_INSTRUCTIONS TO FOLLOW_
Look through the data for the string "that". Copy every line where it is found.

_DATASET SECTION_

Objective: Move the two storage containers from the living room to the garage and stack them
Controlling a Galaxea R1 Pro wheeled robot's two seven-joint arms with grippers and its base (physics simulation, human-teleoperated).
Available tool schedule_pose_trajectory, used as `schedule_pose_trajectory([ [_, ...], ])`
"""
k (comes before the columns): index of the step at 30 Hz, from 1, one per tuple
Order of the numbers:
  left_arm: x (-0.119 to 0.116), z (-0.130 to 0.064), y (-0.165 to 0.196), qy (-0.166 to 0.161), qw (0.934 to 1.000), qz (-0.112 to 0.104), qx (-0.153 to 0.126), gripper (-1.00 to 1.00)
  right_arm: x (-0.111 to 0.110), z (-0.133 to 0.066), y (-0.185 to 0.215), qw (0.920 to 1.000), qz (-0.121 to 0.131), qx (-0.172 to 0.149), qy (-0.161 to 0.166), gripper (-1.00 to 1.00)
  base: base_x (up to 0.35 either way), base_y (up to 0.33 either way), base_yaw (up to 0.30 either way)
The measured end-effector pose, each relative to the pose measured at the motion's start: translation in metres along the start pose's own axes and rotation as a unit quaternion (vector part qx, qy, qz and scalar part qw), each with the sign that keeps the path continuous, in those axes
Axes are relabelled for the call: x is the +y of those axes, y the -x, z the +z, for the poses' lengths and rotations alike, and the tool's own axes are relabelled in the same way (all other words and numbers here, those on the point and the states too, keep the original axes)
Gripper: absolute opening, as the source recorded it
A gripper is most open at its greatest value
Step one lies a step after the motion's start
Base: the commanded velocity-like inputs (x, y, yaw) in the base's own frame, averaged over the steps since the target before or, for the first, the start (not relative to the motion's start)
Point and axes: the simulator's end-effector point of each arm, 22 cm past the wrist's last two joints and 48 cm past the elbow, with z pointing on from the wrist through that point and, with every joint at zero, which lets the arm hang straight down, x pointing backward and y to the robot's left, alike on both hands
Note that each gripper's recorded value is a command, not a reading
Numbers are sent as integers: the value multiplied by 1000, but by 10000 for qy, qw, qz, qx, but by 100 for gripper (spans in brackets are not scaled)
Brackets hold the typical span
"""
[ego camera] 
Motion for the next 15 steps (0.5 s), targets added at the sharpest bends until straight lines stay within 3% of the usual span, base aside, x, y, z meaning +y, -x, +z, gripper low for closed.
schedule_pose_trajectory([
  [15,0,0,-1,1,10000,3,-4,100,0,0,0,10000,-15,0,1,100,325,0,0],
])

_ANSWER FOR THIS EXERCISE_
The measured end-effector pose, each relative to the pose measured at the motion's start: translation in metres along the start pose's own axes and rotation as a unit quaternion (vector part qx, qy, qz and scalar part qw), each with the sign that keeps the path continuous, in those axes
Point and axes: the simulator's end-effector point of each arm, 22 cm past the wrist's last two joints and 48 cm past the elbow, with z pointing on from the wrist through that point and, with every joint at zero, which lets the arm hang straight down, x pointing backward and y to the robot's left, alike on both hands
Note that each gripper's recorded value is a command, not a reading

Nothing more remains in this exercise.